И затем, как мы уже указывали, в этом Жаке есть все же лишь известное зерно природы Шекспира, Шекспира в будущем, Гамлета в зародыше, но не того Шекспира, который купается теперь в солнечных лучах и живет среди непрерывных успехов, окруженный возрастающей популярностью и поддерживаемый энтузиазмом и доброжелательством лучших людей. Этого Шекспира следует искать во вставленных в пьесу песнях, в остротах шута, в томлении влюбленных, в увлекательном диалоге молодых девушек.
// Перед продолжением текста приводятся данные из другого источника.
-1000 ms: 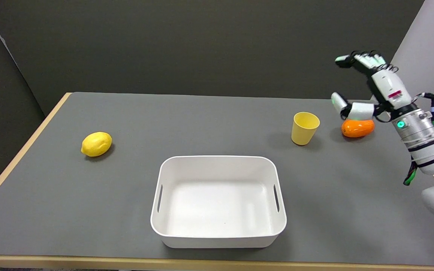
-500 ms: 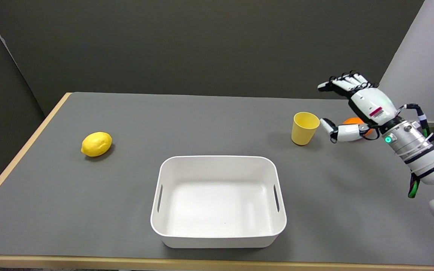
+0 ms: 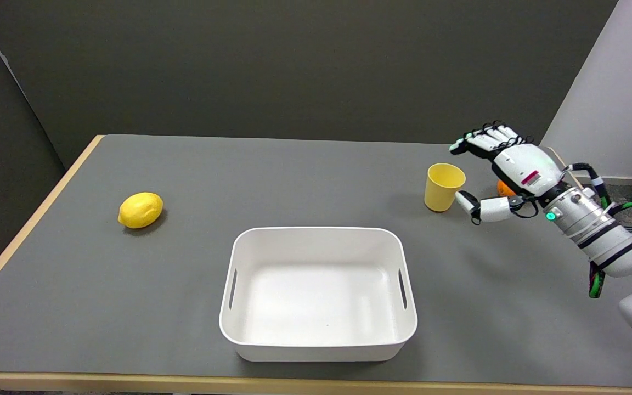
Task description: Pick up the yellow cup.
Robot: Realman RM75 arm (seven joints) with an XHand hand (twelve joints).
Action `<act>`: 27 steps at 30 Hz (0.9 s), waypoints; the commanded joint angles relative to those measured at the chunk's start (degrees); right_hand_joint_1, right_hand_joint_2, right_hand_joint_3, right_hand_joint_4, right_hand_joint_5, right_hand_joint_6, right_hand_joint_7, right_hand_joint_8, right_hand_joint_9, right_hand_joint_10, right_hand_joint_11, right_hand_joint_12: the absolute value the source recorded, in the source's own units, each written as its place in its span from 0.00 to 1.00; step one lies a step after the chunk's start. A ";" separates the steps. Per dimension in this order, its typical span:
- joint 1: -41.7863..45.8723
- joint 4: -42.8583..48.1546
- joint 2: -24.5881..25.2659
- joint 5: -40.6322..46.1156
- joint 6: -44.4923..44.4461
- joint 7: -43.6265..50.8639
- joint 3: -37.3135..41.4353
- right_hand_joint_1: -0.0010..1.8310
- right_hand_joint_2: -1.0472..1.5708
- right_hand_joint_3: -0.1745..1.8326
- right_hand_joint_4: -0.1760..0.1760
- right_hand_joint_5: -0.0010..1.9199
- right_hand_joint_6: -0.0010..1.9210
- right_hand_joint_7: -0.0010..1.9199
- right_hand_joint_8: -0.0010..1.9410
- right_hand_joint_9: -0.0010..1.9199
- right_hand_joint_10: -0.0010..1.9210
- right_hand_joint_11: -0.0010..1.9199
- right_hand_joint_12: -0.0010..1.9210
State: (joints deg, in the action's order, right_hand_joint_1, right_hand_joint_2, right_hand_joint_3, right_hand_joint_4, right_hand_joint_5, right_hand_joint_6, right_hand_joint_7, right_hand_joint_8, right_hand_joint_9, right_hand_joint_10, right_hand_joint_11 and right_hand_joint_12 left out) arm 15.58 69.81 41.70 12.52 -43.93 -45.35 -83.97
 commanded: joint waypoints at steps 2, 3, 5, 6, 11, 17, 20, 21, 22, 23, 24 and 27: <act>-8.37 -8.49 0.52 -1.24 6.50 0.64 -8.85 0.39 0.65 0.53 0.52 0.21 0.40 0.14 0.19 0.03 0.33 0.00 0.40; -8.37 -8.85 0.77 -1.24 7.19 0.64 -8.67 0.39 0.65 0.53 0.52 0.21 0.40 0.14 0.18 0.02 0.32 0.00 0.39; -8.45 -9.39 1.16 -1.24 7.81 0.64 -8.28 0.39 0.65 0.53 0.52 0.21 0.40 0.13 0.18 0.01 0.32 0.00 0.38; -8.53 -9.78 1.63 -1.24 8.05 0.71 -7.98 0.39 0.65 0.53 0.52 0.21 0.40 0.12 0.18 0.01 0.31 0.00 0.37; -9.25 -11.48 3.33 -1.24 8.37 1.12 -6.51 0.38 0.64 0.57 0.52 0.21 0.39 0.07 0.20 0.00 0.26 0.00 0.34; -10.13 -12.03 3.72 -1.24 8.45 1.12 -5.66 0.39 0.64 0.55 0.52 0.21 0.39 0.06 0.17 0.00 0.21 0.00 0.31; -10.43 -11.87 3.72 -1.24 8.45 1.20 -5.58 0.40 0.65 0.52 0.52 0.21 0.39 0.07 0.14 0.00 0.21 0.00 0.31; -10.60 -11.79 3.80 -1.24 8.45 1.20 -5.58 0.41 0.66 0.52 0.52 0.21 0.40 0.07 0.14 0.00 0.21 0.00 0.30; -10.69 -11.79 3.89 -1.24 8.45 1.20 -5.57 0.41 0.66 0.52 0.52 0.21 0.40 0.07 0.14 0.00 0.21 0.00 0.30; -10.92 -11.79 4.12 -1.24 8.45 1.20 -5.57 0.41 0.66 0.52 0.52 0.21 0.40 0.07 0.14 0.00 0.20 0.00 0.30; -10.99 -11.79 4.20 -1.24 8.45 1.20 -5.57 0.41 0.66 0.52 0.52 0.21 0.40 0.07 0.14 0.00 0.20 0.00 0.30; -11.48 -11.71 4.44 -1.24 8.37 1.20 -5.57 0.42 0.66 0.52 0.51 0.21 0.41 0.07 0.14 0.00 0.20 0.00 0.30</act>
State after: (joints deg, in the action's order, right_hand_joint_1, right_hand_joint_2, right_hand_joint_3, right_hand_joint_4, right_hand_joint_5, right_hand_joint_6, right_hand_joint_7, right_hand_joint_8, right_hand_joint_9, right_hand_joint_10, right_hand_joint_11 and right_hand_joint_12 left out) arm 6.85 59.81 44.55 11.41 -36.69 -44.39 -89.66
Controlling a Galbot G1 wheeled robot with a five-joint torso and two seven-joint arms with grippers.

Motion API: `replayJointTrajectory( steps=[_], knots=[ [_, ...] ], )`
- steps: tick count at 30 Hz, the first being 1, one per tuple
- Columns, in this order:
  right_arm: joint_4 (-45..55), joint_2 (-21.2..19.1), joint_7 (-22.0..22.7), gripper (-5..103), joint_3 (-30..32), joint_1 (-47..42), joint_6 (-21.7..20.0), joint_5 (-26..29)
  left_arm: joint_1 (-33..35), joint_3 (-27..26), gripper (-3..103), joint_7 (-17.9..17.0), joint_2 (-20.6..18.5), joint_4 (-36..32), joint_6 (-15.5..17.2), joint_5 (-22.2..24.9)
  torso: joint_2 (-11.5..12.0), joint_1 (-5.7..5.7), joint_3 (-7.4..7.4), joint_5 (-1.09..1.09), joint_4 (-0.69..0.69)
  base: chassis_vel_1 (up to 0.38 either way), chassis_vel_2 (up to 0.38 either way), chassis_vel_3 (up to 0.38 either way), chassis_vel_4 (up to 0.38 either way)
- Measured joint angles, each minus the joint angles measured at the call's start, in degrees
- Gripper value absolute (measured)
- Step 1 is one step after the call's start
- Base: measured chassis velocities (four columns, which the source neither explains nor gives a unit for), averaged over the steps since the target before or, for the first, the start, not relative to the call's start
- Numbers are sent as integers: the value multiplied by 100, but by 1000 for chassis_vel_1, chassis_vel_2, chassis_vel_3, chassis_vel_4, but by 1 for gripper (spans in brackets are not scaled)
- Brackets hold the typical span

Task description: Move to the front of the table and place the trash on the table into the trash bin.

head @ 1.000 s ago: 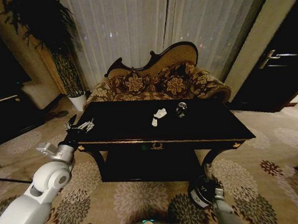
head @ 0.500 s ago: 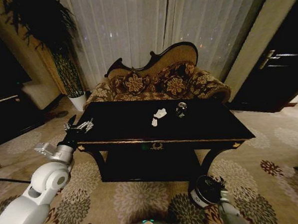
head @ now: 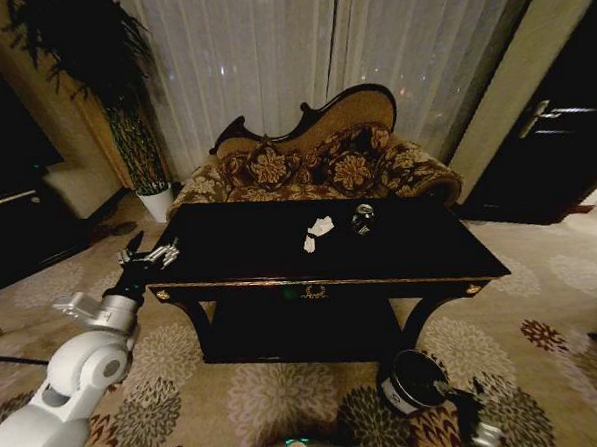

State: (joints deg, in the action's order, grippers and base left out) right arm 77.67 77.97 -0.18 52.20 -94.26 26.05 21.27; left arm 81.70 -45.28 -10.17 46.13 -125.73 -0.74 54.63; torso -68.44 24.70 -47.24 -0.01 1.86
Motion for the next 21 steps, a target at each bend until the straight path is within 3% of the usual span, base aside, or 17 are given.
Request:
replayJointTrajectory(
  steps=[6, 14, 21],
  knots=[
    [1362, 180, 60, 100, 256, -736, -46, 264, 112, -119, 100, -46, 31, 74, -26, -21, 0, -1, 0, 0, 0, 0, 0, 0, 0],
    [3585, 63, 183, 100, 715, -1325, -755, 1103, 204, -173, 100, -39, 32, 99, -85, -79, 0, 1, -1, 0, -1, 0, 0, 0, 0],
    [4337, -142, 271, 100, 1055, -1394, -972, 1329, 244, -149, 100, -37, 44, 86, -89, -179, 0, 0, -1, 0, 0, 0, 0, 0, 0]
  ],
)
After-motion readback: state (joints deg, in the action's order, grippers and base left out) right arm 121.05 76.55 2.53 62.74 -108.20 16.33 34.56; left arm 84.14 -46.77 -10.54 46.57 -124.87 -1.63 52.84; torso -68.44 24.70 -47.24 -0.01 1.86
Подобно Богу он всюду и нигде.
Когда Целия говорит: «Сядем и насмешками сгоним матушку-фортуну с ее колеса для того, чтобы вперед она раздавала свои дары поровну», то этим, словно камертоном, дается тон, в котором здесь играют, открывается шлюз для потока веселого остроумия, разукрашенного всеми радугами фантазии, который с этой минуты начнет, пенясь, подниматься и падать.
Без шута дело не обходится, ибо глупость шута – точильный камень остроумия, а остроумие шута – пробный камень характеров. Отсюда его имя Оселок.